[Records for the exercise Boundary: Start]

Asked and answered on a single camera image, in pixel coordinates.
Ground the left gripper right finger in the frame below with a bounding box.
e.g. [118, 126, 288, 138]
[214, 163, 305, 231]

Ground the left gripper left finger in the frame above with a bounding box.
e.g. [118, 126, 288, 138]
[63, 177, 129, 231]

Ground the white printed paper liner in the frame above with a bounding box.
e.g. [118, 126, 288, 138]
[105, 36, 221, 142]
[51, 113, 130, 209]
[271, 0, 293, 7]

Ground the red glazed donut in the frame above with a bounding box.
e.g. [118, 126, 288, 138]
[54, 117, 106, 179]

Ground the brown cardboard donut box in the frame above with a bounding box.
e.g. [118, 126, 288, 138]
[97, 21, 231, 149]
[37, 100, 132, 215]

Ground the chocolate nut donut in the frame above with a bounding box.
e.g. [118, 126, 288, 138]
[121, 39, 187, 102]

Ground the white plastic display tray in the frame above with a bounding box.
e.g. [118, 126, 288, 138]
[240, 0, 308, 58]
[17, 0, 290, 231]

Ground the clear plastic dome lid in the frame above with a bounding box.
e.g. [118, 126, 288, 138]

[Records for the exercise Boundary: End]

● Exercise description
Return the data above in full. Keep every line exactly as it is.

● Worked solution
Asked and answered on a single camera image, in pixel coordinates.
Ground the left gripper right finger in the frame below with a bounding box.
e.g. [118, 126, 288, 138]
[214, 163, 305, 231]

Ground the left gripper left finger in the frame above with a bounding box.
e.g. [118, 126, 288, 138]
[63, 177, 129, 231]

Ground the white printed paper liner in the frame above with a bounding box.
e.g. [118, 126, 288, 138]
[105, 36, 221, 142]
[51, 113, 130, 209]
[271, 0, 293, 7]

Ground the red glazed donut in the frame above with a bounding box.
e.g. [118, 126, 288, 138]
[54, 117, 106, 179]

Ground the brown cardboard donut box in the frame above with a bounding box.
e.g. [118, 126, 288, 138]
[97, 21, 231, 149]
[37, 100, 132, 215]

Ground the chocolate nut donut in the frame above with a bounding box.
e.g. [118, 126, 288, 138]
[121, 39, 187, 102]

Ground the white plastic display tray in the frame above with a bounding box.
e.g. [118, 126, 288, 138]
[240, 0, 308, 58]
[17, 0, 290, 231]

Ground the clear plastic dome lid in the frame above with a bounding box.
e.g. [118, 126, 288, 138]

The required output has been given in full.